- Data block:
++++++++
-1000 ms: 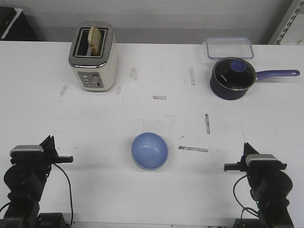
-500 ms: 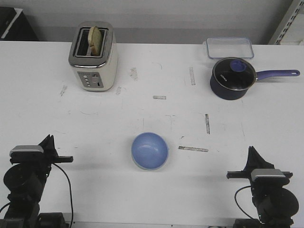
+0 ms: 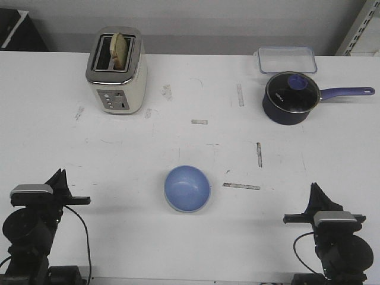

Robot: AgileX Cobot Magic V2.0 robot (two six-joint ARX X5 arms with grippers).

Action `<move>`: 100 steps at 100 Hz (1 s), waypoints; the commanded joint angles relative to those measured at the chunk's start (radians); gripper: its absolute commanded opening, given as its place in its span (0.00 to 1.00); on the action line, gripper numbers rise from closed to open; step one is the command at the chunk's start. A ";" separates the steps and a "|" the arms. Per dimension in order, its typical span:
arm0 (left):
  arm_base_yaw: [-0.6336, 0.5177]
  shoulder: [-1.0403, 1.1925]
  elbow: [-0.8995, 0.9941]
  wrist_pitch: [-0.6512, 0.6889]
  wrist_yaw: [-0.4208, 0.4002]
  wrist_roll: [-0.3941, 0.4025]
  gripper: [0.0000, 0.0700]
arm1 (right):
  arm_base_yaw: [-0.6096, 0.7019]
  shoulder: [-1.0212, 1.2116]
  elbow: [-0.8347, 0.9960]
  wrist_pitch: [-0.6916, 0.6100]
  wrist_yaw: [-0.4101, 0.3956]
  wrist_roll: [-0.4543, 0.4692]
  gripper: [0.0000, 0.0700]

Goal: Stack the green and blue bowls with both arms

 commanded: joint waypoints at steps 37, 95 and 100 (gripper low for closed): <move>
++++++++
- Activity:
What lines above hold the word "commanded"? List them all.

- Response to the exercise:
Action `<move>`: 100 steps at 100 Hz (1 s), waypoints; the commanded joint angles relative to those measured at the chunk's start (radians); gripper: its absolute commanded opening, given as its place in its span (0.00 to 1.00); on the action line, gripper numbers rise from closed to open; step one is the command at the chunk's start. A ";" separates the steps and a "|" the arms. Per dimension in order, its typical span:
 commanded: joint waypoints at steps 37, 95 and 100 (gripper low for closed): <move>

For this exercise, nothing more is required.